Una persona empieza por ceder en las pequeñas cosas y acaba por perder todo el sentido de la vida, escribía el nobel Saramago en su Ensayo Sobre la Ceguera. Nos acercamos a la conmemoración del VI aniversario del 15M. Aquél movimiento cívico de protesta ciudadana que arrancó con acampadas y manifestaciones en casi todo el territorio, para mostrar el hartazgo de la sociedad frente a los casos de corrupción política, los recortes sociales y el retroceso en derechos.

Entonces muchos, y de muchas ideologías y clases tomaron las calles y las redes sociales. Se creó un debate público sobre la representatividad de las instituciones, las normas electorales, los desahucios, la transparencia de las retribuciones de altos cargos o la corrupción. Todo ello en el contexto del empobrecimiento de la crisis económica, el rescate de los bancos, el paro y la precariedad juvenil. Con lemas ya famosos como «no nos representan», «democracia real ya», «no tenemos pan para tanto chorizo», «nietos en paro, abuelos trabajando», «el voto más inútil es el voto útil», «nuestros sueños no caben en vuestras urnas» , «no falta dinero, sobran ladrones», «pienso luego estorbo», entre otros muchos, miles de personas en todo el país, liderados desde la Puerta de Sol y luego vertebrados en asambleas por multitud de barrios, proclamaron, con un gesto de dignidad, su rebeldía al sentirse injustamente castigados y articularon numerosas propuestas.

Me pregunto, unos años después, qué ecos han quedado de aquella primavera española, de aquél grito de indignación, aparte del surgimiento de algunos partidos políticos que han cuestionado el bipartidismo clásico de nuestro país. Al día de hoy, no se han cambiado las leyes que protejan de forma efectiva el derecho a la vivienda, más allá de protocolos de urgencia de buenas prácticas voluntaristas con las que salir del paso ante los desahucios.
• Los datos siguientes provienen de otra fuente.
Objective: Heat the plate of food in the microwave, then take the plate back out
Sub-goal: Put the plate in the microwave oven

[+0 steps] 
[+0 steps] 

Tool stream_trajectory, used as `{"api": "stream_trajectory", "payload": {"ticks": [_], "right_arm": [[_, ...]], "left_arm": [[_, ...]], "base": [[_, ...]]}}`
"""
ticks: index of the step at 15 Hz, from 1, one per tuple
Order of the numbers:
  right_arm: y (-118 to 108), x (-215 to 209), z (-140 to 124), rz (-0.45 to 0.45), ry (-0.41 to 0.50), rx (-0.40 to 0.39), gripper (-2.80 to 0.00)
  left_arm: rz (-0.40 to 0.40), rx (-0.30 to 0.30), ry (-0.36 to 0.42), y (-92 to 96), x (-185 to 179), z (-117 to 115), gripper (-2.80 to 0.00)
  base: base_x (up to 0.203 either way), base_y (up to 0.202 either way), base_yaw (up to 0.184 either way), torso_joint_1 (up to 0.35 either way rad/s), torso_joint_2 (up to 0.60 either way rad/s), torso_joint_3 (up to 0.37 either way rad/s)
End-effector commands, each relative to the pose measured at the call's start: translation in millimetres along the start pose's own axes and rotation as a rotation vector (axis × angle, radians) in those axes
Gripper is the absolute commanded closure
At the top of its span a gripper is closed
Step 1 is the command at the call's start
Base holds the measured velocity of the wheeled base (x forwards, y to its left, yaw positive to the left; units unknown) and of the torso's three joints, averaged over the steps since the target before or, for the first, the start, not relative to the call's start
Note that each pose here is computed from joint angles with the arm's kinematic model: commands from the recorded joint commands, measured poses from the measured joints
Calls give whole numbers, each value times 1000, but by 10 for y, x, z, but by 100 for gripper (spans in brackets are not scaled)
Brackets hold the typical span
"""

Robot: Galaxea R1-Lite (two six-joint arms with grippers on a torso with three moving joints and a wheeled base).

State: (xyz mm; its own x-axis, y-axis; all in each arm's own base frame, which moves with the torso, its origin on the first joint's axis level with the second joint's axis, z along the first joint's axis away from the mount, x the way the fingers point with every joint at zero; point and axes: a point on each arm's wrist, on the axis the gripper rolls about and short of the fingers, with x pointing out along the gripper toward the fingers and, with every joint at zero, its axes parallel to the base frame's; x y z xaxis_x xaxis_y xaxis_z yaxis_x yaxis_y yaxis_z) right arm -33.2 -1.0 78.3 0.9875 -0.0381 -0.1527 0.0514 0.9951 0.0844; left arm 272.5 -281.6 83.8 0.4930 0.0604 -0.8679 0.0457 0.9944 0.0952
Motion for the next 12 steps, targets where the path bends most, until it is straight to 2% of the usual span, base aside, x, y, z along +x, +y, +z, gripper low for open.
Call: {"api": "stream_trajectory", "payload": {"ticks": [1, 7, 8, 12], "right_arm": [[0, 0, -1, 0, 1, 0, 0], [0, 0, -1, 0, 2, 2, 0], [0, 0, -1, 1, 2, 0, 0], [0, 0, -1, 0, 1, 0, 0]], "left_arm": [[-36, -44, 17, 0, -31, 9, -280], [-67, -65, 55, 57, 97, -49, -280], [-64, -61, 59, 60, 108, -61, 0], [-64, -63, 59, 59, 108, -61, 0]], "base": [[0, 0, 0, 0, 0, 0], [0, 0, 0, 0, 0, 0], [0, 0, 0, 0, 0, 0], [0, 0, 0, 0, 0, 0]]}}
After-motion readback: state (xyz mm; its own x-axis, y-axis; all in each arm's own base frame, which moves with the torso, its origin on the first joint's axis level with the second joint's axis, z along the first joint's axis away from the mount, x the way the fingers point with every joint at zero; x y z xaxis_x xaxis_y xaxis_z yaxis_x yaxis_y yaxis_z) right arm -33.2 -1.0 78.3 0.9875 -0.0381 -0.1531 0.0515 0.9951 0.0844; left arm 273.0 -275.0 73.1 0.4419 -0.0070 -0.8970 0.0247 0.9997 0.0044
No se ha reformado la legislación electoral, ni se ha acabado con las dietas en verano de los parlamentarios, ni se ha eliminado el reparto indecente de los sillones del poder judicial, ni se han limpiado las instituciones como el Defensor del Pueblo de políticos reciclados, ni se han terminado con las puertas giratorias de recolocación en las empresas del Ibex 35, ni la corrupción ha cesado, ni han desaparecido los aforamientos, ni los más cualificados ostentan los cargos de más representatividad sino los más serviles al aparato del partido de turno. No es una crisis, es el sistema, gritaban entonces.

En lugar de dejar pasar las protestas esperando que todo se enfríe y siga igual, un político inteligente hubiese consensuado reformas importantes que recuperasen la calidad democrática y la confianza de la población en sus instituciones. El riesgo de no hacerlo, es que ante tanta desazón la sociedad encuentre refugio en unos populismos demagógicos que no paran de crecer, como vemos en toda Europa, mientras las opciones clásicas pierden seguidores.

Aún así, nunca es tarde. La ceguera también es esto, vivir en un mundo donde se ha acabado la esperanza. Quien va a morir está ya muerto y no lo sabe. Saramago dixit.